> _Material provided_
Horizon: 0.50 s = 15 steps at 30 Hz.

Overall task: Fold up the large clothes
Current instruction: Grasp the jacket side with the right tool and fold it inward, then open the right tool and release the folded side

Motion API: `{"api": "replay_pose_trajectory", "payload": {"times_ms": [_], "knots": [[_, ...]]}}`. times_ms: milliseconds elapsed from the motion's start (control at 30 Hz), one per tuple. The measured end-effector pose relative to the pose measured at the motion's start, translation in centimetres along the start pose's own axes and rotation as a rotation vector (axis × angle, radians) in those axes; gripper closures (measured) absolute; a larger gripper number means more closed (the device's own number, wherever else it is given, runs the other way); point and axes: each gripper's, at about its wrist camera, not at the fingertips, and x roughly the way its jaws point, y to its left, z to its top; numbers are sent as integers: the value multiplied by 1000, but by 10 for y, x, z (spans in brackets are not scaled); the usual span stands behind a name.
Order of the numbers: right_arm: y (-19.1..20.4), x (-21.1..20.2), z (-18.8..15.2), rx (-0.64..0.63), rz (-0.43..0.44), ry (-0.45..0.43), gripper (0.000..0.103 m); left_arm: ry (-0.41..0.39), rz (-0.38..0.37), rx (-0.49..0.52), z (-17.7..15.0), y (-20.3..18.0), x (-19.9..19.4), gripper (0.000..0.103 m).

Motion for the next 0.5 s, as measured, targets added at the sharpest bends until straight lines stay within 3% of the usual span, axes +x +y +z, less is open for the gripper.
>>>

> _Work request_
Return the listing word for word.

> _Answer to this task_
Horizon: 0.50 s = 15 steps at 30 Hz.

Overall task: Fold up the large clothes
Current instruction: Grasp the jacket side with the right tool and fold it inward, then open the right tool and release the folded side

Motion API: `{"api": "replay_pose_trajectory", "payload": {"times_ms": [_], "knots": [[_, ...]]}}`. times_ms: milliseconds elapsed from the motion's start (control at 30 Hz), one per tuple. The measured end-effector pose relative to the pose measured at the motion's start, translation in centimetres along the start pose's own axes and rotation as a rotation vector (axis × angle, radians) in those axes; gripper closures (measured) absolute; a larger gripper number means more closed (the device's own number, wherever else it is given, runs the other way); point and axes: each gripper's, at about its wrist camera, not at the fingertips, and x roughly the way its jaws point, y to its left, z to its top; numbers are sent as integers: the value multiplied by 1000, but by 10 for y, x, z (spans in brackets are not scaled); the usual span stands behind a name.
Order of the numbers: right_arm: y (-19.1..20.4), x (-21.1..20.2), z (-18.8..15.2), rx (-0.64..0.63), rz (-0.43..0.44), ry (-0.45..0.43), gripper (0.000..0.103 m); left_arm: ry (-0.41..0.39), rz (-0.38..0.37), rx (-0.49..0.52), z (-17.7..15.0), y (-20.3..18.0), x (-19.9..19.4), gripper (0.000..0.103 m).

Motion for the next 0.5 s, as measured, targets added at the sharpest bends until straight lines stay within 3% of the usual span, axes +x +y +z, less is open for the gripper.
>>>

An answer has been given, and the exercise is complete.